Casino Trade Group Endorses Federal Bill to Expand Human Trafficking Awareness

Posted on: July 10, 2024, 04:45h. 

Last updated on: July 11, 2024, 09:58h.

The American Gaming Association (AGA), the leading trade group in Washington, DC, representing the interests of commercial and tribal casinos across the United States, is supporting federal legislation that seeks to increase human trafficking awareness through education.

casino trade human trafficking AGA
Airport workers at Harry Reid International, Las Vegas’s primary commercial air hub undergo training on combatting human trafficking in January 2023. The American Gaming Association is supporting newly introduced federal legislation that seeks to offer a certificate program through the US Department of Homeland Security to companies that train their workers on how to detect and respond to suspected trafficking. (Image: Harry Reid International Airport)

Congressmen David Valadao (R-California) and Troy Carter (D-Louisiana) this week introduced the “Human Trafficking Awareness Training Recognition Act.” The federal bill seeks to expand the Department of Homeland Security’s Blue Campaign to establish an annual certificate program that employers can use to help train employees in human trafficking cognizance.

Employers that provide and complete the annual educational program with their employees will be given a certificate of completion from the US agency that they can display for one year.

“This bipartisan bill recognizes employers who are trained to identify and respond to signs of human trafficking, harnessing the power of industries such as entertainment, hospitality, and transportation, where staff are often the first to spot potential trafficking scenarios,” said Carter. “This initiative honors the commitment of businesses actively working to combat these crimes and encourages more companies to join the cause. We must do everything in our power to prevent the sale and transportation of human lives.”
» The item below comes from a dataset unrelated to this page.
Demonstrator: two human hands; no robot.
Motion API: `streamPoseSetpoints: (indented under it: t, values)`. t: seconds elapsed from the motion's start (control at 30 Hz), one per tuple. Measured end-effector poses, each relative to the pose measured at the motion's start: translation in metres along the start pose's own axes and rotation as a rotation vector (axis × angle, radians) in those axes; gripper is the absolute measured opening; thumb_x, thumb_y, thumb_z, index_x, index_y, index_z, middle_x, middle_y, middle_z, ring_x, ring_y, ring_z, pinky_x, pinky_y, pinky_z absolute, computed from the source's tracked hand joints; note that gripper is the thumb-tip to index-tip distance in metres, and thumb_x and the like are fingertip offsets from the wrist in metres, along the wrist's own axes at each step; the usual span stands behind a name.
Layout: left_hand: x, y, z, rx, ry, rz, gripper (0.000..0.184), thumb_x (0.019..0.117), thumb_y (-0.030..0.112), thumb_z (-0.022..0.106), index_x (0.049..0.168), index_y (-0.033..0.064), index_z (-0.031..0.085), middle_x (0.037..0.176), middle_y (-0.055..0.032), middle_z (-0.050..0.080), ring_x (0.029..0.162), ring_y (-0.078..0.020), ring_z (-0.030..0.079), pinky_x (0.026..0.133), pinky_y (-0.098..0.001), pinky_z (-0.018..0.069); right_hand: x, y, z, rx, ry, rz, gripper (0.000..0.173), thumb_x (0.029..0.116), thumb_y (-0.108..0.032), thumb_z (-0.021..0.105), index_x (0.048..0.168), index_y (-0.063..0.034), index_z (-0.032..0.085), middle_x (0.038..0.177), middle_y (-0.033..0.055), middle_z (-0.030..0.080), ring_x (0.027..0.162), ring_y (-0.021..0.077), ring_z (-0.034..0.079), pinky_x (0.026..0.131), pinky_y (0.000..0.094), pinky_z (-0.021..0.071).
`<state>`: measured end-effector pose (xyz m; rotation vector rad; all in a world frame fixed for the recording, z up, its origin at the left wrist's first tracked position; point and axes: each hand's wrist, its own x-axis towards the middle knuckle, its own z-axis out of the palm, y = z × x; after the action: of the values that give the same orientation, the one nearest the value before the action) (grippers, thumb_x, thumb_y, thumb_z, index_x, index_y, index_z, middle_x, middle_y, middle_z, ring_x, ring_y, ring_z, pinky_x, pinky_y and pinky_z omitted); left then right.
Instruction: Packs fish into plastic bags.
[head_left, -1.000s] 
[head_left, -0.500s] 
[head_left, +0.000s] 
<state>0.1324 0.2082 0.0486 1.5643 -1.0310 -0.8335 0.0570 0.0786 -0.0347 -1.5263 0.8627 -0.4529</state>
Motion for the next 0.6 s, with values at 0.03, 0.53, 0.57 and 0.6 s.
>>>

The Blue Campaign is the DHS’ national public awareness campaign designed to educate the public, law enforcement, and other industries on how to recognize the indicators of human trafficking and how to appropriately respond.

In June 2020, the AGA deployed its first-ever Anti-Human Trafficking Task Force to increase education, empowerment, and prevention of trafficking at commercial and tribal casinos. The task force worked with the DHS and US Treasury and Justice departments to better educate casino workers and patrons.

Gaming Workers on Trafficking Frontlines

Valadao and Carter’s bill seeks to create a system to honor companies that are diligently working to reduce human trafficking. The AGA is fully supportive of the initiative.

Businesses across hospitality, entertainment, and transportation have a responsibility to bolster the front lines in the fight against human trafficking and the gaming industry is wholly committed to this imperative,” said AGA President and CEO Bill Miller. “The AGA thanks Reps. Valadao and Carter for their commitment to combating this detestable crime and for recognizing businesses that share this commitment.”

The lawmakers believe initiating a certificate program will incentivize employers to participate in the DHS Blue Campaign program. While the Blue Campaign offers tools to help combat trafficking, it currently lacks an initiative for recognizing businesses that have trained employees on how to detect and respond to suspected human trafficking.

By the Numbers

Human trafficking, the DHS explains, involves the use of force, fraud, or coercion to obtain free labor or sexual acts. It’s estimated that millions of men, women, and children are trafficked worldwide each year.

Traffickers often target people who are psychologically or emotionally vulnerable, facing economic hardship, or who lack a support system. DHS officials say many victims suffer so much trauma that they might not identify themselves as a victim or seek help, even when in highly public settings like casinos.

Casinos have long been considered prime exchanges for traffickers, as the gaming floors can be used to launder dirty money received in exchange for a trafficked person. Casinos are also frequented by sex workers who were forced into the industry by their handlers.

DHS arrested more than 2,500 individuals last year on human trafficking allegations and offenses, and rescued more than 700 trafficked persons. Police in Las Vegas in recent months have also ramped up their arresting of suspected prostitutes and their clients.

In January, the AGA teamed up with RG24seven to launch a virtual training program made free to casino companies and their employees. Those who complete the course receive a certificate of completion.